◆ **TASK STATEMENT**
Could you reproduce, word for word, everything below from the line containing "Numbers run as" down to the line containing "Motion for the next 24", with both of those lines included and no others?

◆ **INFORMATION SHOWN**
= Beginning of Section =

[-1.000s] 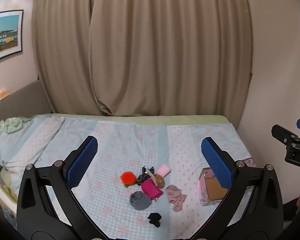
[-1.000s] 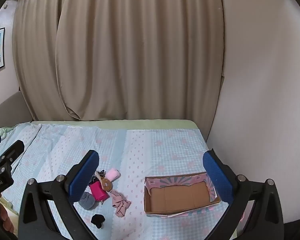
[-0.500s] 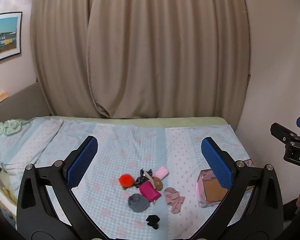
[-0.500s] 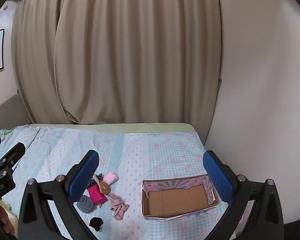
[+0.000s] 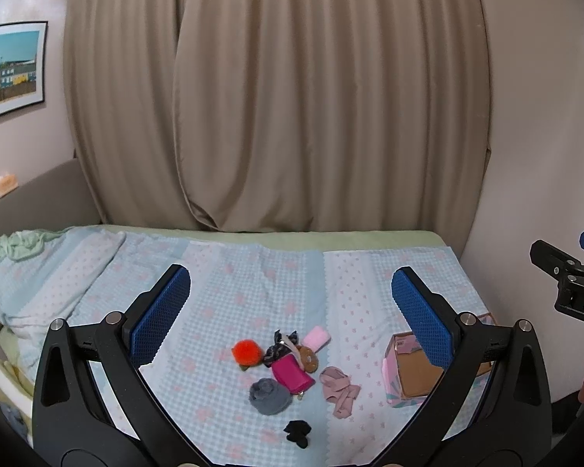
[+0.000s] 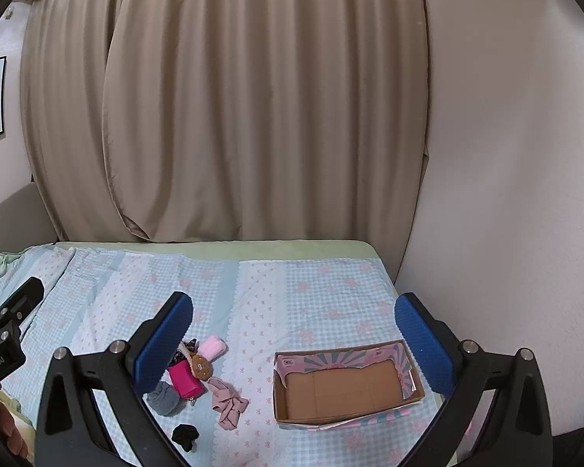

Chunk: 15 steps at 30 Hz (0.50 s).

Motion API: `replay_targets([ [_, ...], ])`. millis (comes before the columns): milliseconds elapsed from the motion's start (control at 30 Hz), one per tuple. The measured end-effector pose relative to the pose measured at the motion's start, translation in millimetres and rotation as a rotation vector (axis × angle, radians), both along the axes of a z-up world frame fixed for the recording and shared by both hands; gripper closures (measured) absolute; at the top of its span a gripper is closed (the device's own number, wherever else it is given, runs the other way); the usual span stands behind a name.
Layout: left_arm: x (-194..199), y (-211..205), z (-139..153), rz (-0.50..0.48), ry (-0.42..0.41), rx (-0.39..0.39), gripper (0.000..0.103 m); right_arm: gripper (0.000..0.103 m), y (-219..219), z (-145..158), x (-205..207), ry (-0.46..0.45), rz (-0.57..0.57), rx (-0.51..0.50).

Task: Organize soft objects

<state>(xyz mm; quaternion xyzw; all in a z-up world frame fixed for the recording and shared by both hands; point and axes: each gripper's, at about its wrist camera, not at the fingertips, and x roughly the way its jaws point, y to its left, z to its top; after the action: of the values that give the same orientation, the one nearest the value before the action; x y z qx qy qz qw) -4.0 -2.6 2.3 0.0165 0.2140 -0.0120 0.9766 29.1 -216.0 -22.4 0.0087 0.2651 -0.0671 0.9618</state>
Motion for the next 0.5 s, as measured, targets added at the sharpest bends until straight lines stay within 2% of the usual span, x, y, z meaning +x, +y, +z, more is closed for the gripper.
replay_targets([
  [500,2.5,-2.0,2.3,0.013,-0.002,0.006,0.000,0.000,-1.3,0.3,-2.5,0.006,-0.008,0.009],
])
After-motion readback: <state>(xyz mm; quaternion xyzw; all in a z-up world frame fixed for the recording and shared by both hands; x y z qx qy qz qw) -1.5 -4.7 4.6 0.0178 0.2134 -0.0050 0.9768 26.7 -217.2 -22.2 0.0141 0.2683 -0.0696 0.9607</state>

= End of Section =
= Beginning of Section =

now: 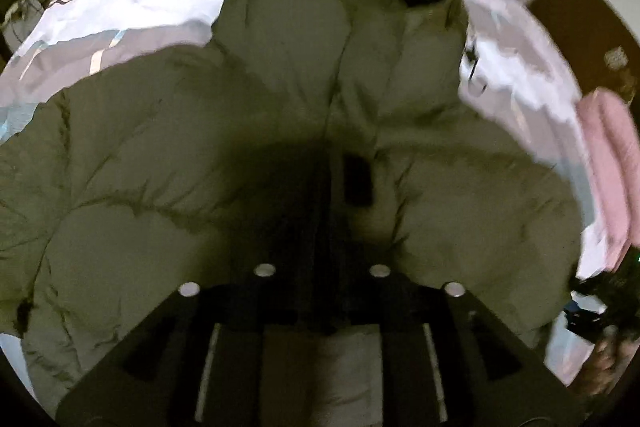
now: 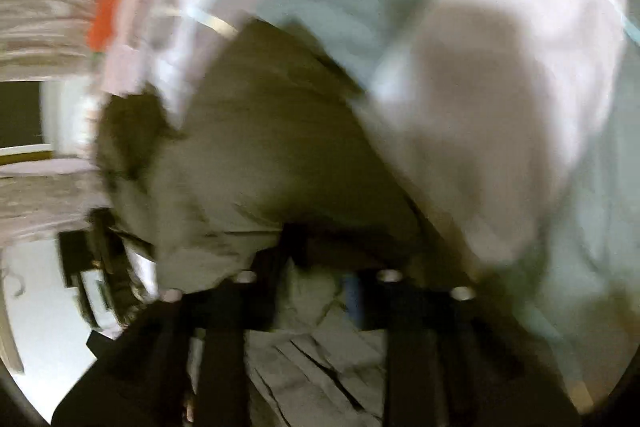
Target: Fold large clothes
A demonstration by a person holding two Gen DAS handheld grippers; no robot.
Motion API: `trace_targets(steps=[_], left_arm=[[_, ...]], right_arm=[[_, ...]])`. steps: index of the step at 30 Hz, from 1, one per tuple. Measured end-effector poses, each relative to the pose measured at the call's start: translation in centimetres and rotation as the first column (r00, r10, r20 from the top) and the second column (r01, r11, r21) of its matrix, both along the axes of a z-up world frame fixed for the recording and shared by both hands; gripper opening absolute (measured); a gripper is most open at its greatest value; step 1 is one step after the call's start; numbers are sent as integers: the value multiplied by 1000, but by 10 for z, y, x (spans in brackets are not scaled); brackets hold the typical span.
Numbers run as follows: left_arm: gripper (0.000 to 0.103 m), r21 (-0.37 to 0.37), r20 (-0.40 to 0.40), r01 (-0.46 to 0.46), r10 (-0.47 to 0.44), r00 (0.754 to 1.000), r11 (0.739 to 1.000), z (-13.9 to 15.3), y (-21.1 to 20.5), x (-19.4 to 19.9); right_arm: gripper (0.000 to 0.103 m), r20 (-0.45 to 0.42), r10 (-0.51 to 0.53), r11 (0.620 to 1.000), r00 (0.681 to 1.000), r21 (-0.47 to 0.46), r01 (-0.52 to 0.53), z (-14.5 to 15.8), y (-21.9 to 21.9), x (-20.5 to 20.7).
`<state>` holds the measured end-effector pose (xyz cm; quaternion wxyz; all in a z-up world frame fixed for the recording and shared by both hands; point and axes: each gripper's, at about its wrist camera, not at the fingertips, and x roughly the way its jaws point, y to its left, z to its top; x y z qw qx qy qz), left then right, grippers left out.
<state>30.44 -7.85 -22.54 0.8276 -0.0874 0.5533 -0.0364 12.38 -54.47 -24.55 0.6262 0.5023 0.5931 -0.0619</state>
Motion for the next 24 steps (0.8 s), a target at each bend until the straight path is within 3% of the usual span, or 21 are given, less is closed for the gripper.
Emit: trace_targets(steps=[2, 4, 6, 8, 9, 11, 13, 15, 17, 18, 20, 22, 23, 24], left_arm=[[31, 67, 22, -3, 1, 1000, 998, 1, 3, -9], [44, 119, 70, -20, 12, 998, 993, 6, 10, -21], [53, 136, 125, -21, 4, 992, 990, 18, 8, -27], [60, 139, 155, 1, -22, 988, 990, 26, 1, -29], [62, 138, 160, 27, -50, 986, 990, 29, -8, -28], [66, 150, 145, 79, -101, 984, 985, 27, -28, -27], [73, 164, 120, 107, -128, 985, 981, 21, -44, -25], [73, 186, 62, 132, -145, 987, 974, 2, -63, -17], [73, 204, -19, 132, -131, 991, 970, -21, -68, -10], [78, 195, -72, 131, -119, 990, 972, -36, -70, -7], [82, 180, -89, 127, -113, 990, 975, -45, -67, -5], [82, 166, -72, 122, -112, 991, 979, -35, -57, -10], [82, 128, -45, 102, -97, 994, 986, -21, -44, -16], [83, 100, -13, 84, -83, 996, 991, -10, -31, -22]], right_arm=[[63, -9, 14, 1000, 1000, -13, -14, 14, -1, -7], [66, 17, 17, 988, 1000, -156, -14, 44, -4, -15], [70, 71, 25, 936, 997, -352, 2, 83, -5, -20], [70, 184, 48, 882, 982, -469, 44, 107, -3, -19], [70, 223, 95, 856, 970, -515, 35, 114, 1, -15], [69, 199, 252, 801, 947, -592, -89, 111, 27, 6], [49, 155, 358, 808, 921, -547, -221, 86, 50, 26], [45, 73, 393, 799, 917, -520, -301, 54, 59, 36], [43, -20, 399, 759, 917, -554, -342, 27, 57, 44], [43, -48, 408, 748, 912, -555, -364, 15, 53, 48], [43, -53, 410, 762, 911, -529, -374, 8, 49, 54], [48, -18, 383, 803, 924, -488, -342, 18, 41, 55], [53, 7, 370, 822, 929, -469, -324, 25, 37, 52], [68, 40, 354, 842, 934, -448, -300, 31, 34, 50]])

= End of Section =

◆ **EXERCISE RESPONSE**
Numbers run as follows: left_arm: gripper (0.000 to 0.103 m), r21 (-0.37 to 0.37), r20 (-0.40 to 0.40), r01 (-0.46 to 0.46), r10 (-0.47 to 0.44), r00 (0.754 to 1.000), r11 (0.739 to 1.000), z (-13.9 to 15.3), y (-21.1 to 20.5), x (-19.4 to 19.9); right_arm: gripper (0.000 to 0.103 m), r20 (-0.45 to 0.42), r10 (-0.51 to 0.53), r11 (0.620 to 1.000), r00 (0.681 to 1.000), r21 (-0.47 to 0.46), r01 (-0.52 to 0.53), z (-14.5 to 15.8), y (-21.9 to 21.9), x (-20.5 to 20.7).
`<state>` holds the measured end-effector pose (xyz cm; quaternion wxyz; all in a z-up world frame fixed for the recording and shared by both hands; point and axes: each gripper's, at about its wrist camera, not at the fingertips, and x roughly the way its jaws point, y to its left, z to its top; x y z qw qx qy qz), left then right, grippers left out.
<state>30.44 -7.85 -22.54 0.8276 -0.0874 0.5533 -0.0364 12.38 -54.47 -24.55 0.6262 0.5023 0.5931 -0.0619</state>
Motion for the next 24 steps (0.8 s), a target at each bend until the straight path is within 3% of the usual span, or 21 are given, less is closed for the gripper.

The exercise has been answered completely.